_WORK TO BE COMPLETED_
Work through the data below and copy out every line where "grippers" is found.

_DATA SHOWN_
***

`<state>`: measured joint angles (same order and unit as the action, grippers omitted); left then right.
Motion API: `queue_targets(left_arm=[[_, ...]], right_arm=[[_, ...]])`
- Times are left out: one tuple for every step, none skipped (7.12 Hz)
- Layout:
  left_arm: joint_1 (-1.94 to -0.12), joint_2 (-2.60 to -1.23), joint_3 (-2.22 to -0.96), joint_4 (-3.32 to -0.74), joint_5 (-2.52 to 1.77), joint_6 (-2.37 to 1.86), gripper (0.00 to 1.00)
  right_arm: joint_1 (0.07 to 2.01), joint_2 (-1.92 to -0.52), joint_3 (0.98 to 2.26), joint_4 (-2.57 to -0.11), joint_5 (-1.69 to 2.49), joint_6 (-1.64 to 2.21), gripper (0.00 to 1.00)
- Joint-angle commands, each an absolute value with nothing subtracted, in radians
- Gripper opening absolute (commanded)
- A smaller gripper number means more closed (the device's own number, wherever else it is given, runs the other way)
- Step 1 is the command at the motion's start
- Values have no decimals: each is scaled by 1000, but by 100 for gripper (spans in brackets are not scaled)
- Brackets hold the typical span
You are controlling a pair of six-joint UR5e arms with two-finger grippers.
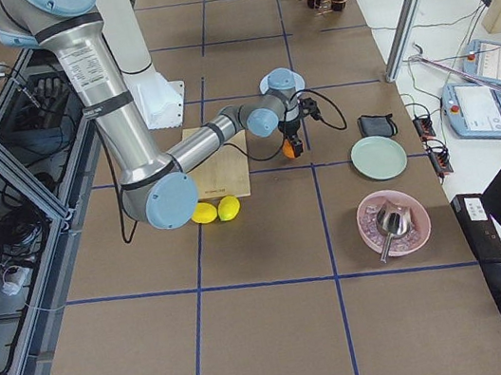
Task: Pick orange to plate
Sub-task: 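Carry the tangerine with the right gripper over the light blue plate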
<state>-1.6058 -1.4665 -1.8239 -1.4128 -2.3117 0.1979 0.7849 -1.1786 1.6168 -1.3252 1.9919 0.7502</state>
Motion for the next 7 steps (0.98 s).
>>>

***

_FINISHED EXERCISE_
`<state>`: measured joint angles (same order and unit as the action, grippers omitted); left then right.
You are controlling a pair of six-joint UR5e arms with two-finger grippers.

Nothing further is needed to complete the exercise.